5代目などのツーリングワゴン等に乗っていたレガシィオーナーなどが、B4やアウトバックに馴染めない場合もあるだろう。(参考記事:新型レガシィは厳しい評価?5代目レガシィTWオーナーの私が6代目に乗り換えない理由 )
「車線中央維持」機能がつかない
また、大きな欠点としてアイサイトのver.3なのに、「車線中央維持」機能がつかないということがあるだろう。「車線中央維持」機能とは車が車線の中央を維持して走行できるように、ハンドル操作を自動でアシストする機能であり、レヴォーグやWRX S4のみの設定となっている。

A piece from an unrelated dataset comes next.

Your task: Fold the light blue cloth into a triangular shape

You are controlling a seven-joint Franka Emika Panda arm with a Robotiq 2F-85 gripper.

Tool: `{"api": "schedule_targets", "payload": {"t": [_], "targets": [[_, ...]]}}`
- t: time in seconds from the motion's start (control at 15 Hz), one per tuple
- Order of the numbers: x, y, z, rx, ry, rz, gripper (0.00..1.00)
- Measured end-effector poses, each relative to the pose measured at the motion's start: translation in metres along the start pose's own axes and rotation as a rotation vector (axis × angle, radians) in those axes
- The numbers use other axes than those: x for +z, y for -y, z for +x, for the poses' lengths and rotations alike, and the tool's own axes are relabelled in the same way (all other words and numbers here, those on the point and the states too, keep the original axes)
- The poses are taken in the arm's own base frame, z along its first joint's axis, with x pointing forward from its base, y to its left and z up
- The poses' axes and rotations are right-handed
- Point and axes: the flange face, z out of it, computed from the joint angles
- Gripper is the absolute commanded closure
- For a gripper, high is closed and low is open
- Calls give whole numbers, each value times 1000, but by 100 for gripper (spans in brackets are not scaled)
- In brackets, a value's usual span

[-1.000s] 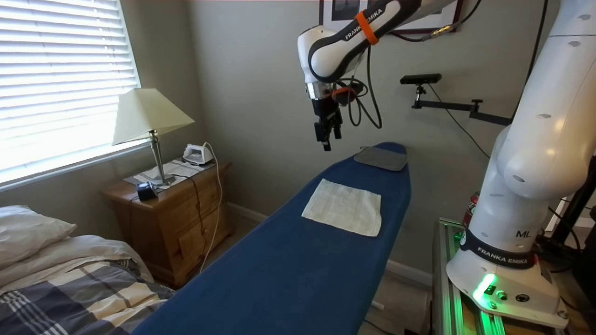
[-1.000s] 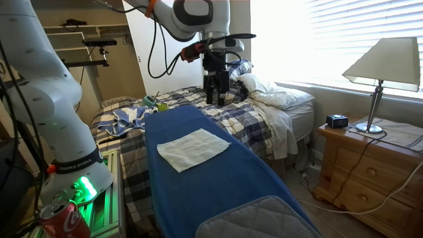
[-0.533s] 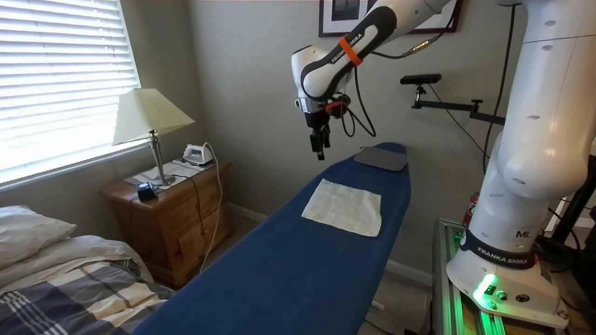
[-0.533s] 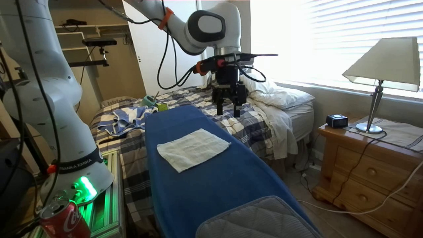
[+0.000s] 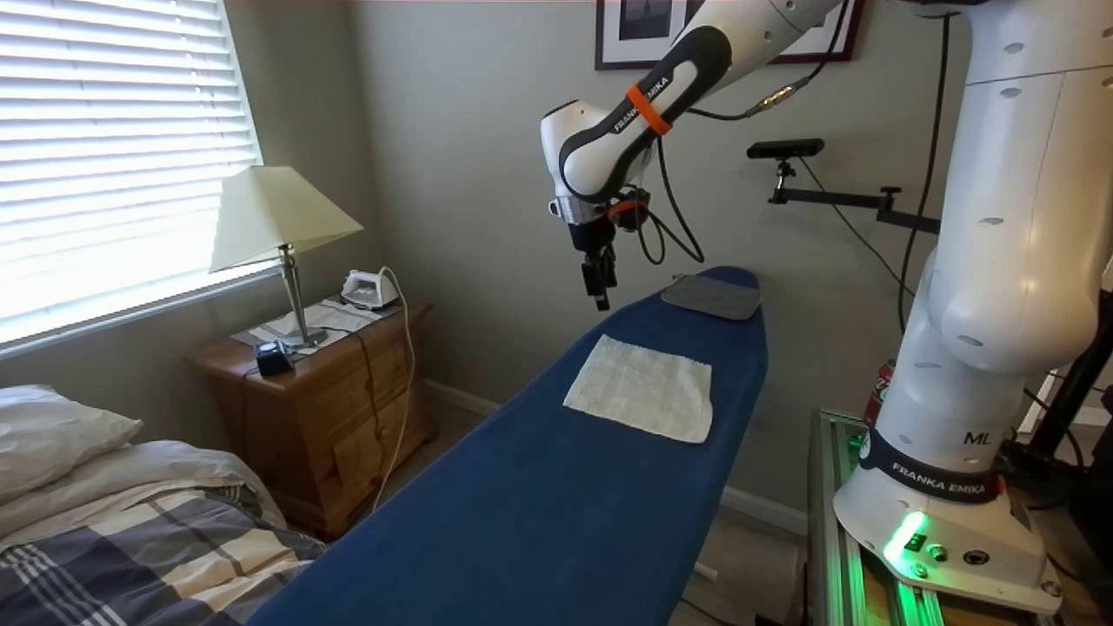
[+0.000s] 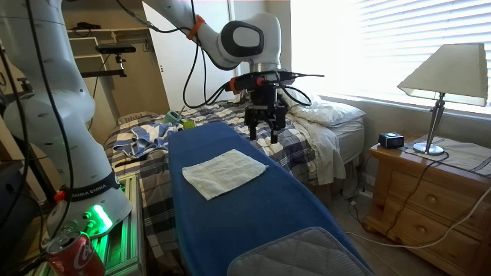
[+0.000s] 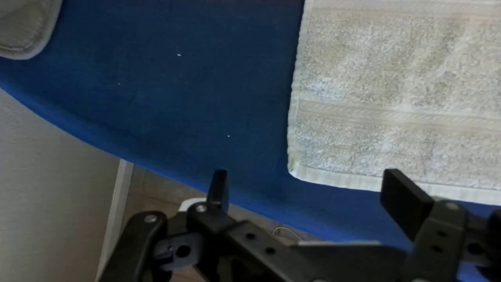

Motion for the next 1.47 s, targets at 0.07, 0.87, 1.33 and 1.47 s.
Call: {"api": "schedule_targets", "payload": {"t": [0.07, 0.87, 1.33, 1.47], "targets": [[8, 1, 2, -28, 15, 6, 0], [50, 3, 21, -137, -68, 87, 0], [54, 2, 18, -152, -50, 106, 0], [54, 2, 18, -153, -50, 106, 0]]}}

ここで大きな疑問が当然のごとく浮かぶだろう。レガシィは、スバルでも最上級の車のはずなのに、なぜ機能は最上級ではないのか?という疑問だ。同じアイサイトのver.3であるのに、また高級な車であるのに、アイサイトの機能だけは低機能版であるということがレガシィを購入した場合納得できないということが起こるだろう。
【追記(2016/09/28)】
スバルの年改(年次改良)によって車線中央維持機能(アイサイト(ver.3))が追加されています。後はターボモデルの追加を待ちたいところです。
(スバルプレスリリースへリンク)
スバル レガシィ アウトバック/B4 を改良
http://www.fhi.co.jp/press/news/2016_09_08_2845/
日本市場で売るつもりはない?
こういった買う気をなくさせるような大きな、しかも複数に及ぶデメリットを見ていると、スバルの意図のようなものを感じることができるだろう。上記で書いたようなデメリットは、クリアできないことではないはずなのに、なぜスバルはそれを行わないのだろうか?

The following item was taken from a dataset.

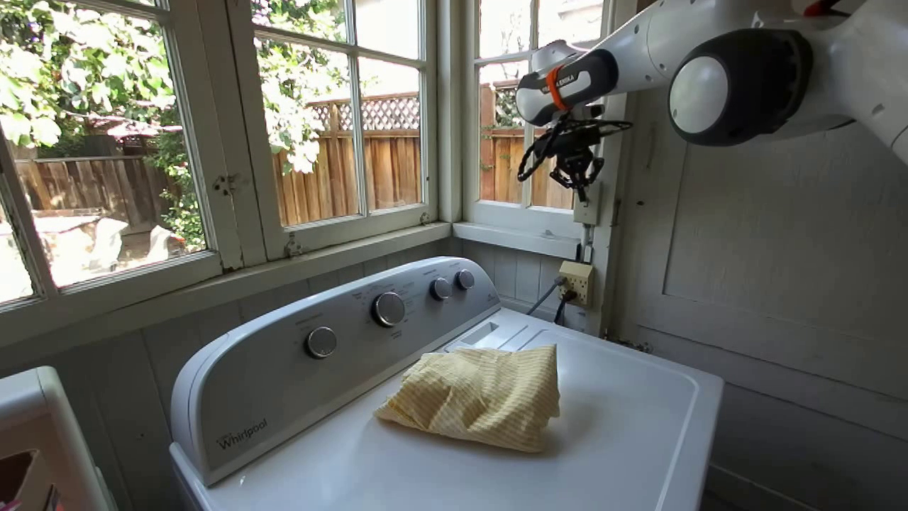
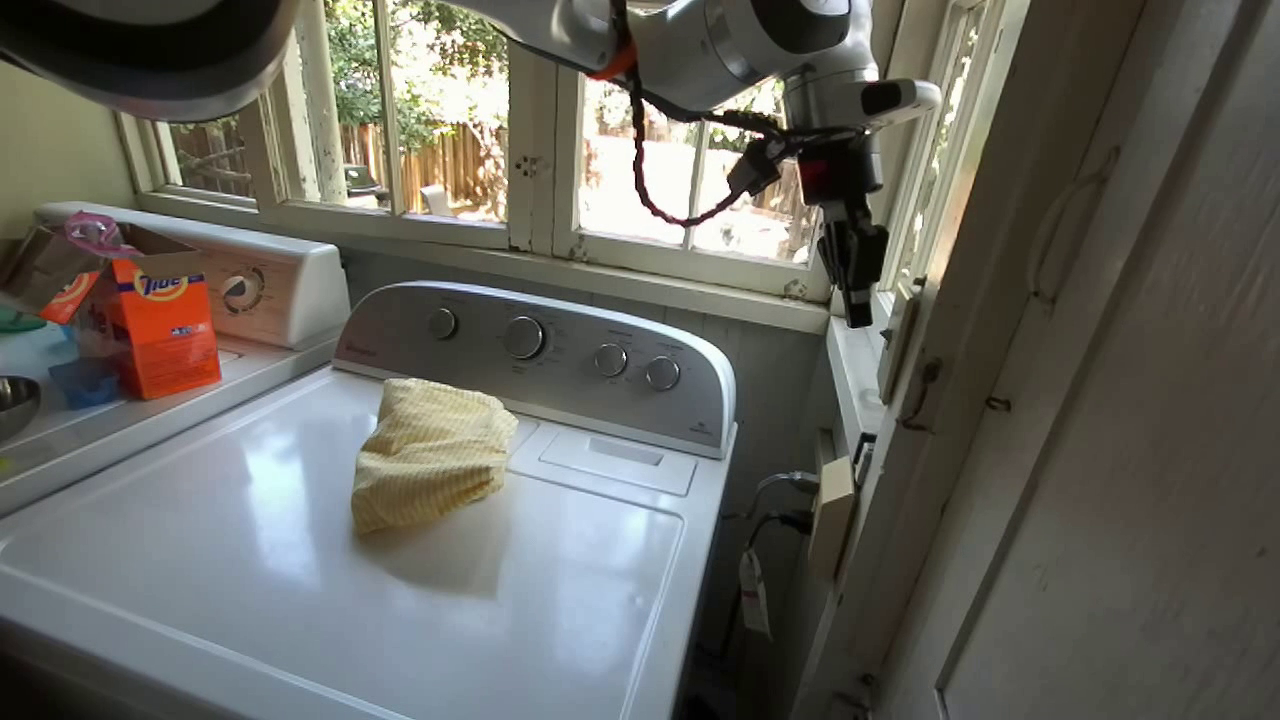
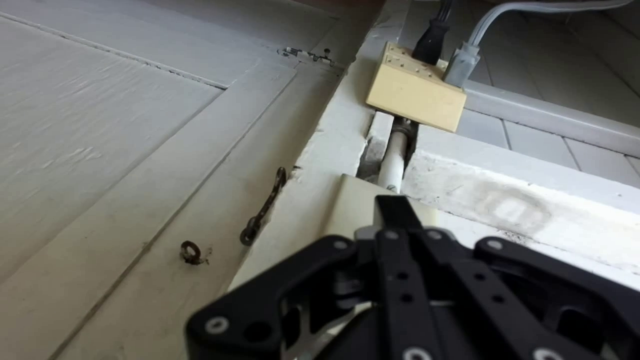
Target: Turn off the switch
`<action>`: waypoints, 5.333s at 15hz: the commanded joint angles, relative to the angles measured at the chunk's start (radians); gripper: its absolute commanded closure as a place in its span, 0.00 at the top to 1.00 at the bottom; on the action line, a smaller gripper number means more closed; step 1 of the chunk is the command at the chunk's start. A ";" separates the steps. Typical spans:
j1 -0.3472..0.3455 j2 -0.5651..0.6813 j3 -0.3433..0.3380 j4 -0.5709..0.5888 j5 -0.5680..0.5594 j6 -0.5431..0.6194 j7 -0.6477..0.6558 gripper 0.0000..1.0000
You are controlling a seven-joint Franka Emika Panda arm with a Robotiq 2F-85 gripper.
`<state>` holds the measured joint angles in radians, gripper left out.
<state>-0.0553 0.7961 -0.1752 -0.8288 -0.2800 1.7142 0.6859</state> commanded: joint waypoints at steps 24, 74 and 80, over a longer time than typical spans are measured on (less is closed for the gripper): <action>-0.030 0.113 0.000 0.116 0.016 -0.053 -0.001 0.00; -0.085 0.103 0.052 0.203 0.098 -0.021 0.140 0.00; -0.091 0.109 0.055 0.202 0.103 -0.023 0.139 0.00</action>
<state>-0.1323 0.8905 -0.1312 -0.6323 -0.1980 1.6695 0.8182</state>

おそらくこれはスバルの意図的な戦略なのであろう。レヴォーグやS4に売り上げを集中させたいという思いがあるのだろう。万一上記のようなデメリットをなくしたレガシィツーリングワゴンで発売した場合、それだとレヴォーグとS4の売り上げが分散ししまう。
現在にレヴォーグやS4はヒットしているが、完璧なレガシィを発売した場合、それらの売り上げが逃げてしまって、レヴォーグやS4の成功に繋がらないと判断した可能性があるだろう。

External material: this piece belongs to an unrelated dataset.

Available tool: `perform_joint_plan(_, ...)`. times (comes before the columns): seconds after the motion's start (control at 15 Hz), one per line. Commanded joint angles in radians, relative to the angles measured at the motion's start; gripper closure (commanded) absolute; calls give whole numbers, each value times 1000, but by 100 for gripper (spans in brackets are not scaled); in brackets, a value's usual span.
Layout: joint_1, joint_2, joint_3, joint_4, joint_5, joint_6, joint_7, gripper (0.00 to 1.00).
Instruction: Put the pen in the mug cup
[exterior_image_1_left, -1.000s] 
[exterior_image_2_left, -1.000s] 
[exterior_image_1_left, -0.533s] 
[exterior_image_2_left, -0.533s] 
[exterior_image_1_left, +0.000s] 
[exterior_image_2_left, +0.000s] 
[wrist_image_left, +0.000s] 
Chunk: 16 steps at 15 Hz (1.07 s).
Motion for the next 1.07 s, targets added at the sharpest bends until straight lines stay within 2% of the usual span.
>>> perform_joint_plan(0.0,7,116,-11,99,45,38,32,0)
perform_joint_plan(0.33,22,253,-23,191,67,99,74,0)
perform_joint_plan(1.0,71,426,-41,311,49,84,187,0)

そういったことから、スバルにとってレガシィというのは、売るつもりは最初からないのだ。もともとレガシィにおいても大半の売り上げはノンターボ車であるため、ターボモデルを除いてしまってターボモデルが欲しい人はレヴォーグに行ってもらう、そういう意図もあったのかもしれない。
この中途半端な感じのレガシィの販売は、すべてレヴォーグやS4の売り上げにつなげるための、戦略スバルの巧みな販売戦略だろう。
スバリストとして悲しい結論 アテンザワゴンと比較した場合どっちを買うか?
レガシィの競合としてたびたび登場する車にマツダのアテンザがあるが、スバルレガシィとアテンザを比較した場合どっちを買うのが正解だろうか?
悲しい結果であるが、結論から言うとアテンザの方がいいのではないかと思う。
まずエンジンについてであるが、アテンザのディーゼルエンジンの方が上のような印象だ。レガシィのノンターボのエンジンには、確かに熟成した良さというものがあるが、それ以上の目新しさを感じることができない。
それであれば、アテンザのディーゼルエンジンの方が新しさを感じることができるし、技術の面でもトルクが太く、長距離などの移動が楽で、特に高速道路などにおいては、アクセル操作も相当に楽だ。
そのような感じでエンジンにトルクがある割には燃費もだいぶ良いし、燃料自体の軽油も相当に安い。ガソリンやハイオクガソリンと比べてとても安い。
またデザインについてもアウトバックのようなアウトドアデザインでないようなクールなデザインのワゴンもある。単純なデザインのカッコ良さという観点で見た場合、もちろん意見は分かれると思うが、多くの人がかっこいいと判断すると予測されるのは、どちらかとかというとアテンザのほうだ。
レガシィツーリングワゴン持っていたアドバンテージと部分でもマツダのアテンザ肉薄している。4WDモデルだってあるし、安全装備も充実している。また、ツーリングワゴンのようなワゴンモデルもある。ツーリングワゴンがないのでB4に逃げる必要もないだろう。
そういったことから、値段は若干高くなるものの、ノンターボモデルのレガシィB4よりもマツダのアテンザワゴンのディーゼルほうをすすめたいと思う。
スバリストとしては悲しい結論だが、同じように考えるスバリストもいくらかいるだろう。こういった意見もあることスバルの開発者にも知ってほしいものだと思うところだ。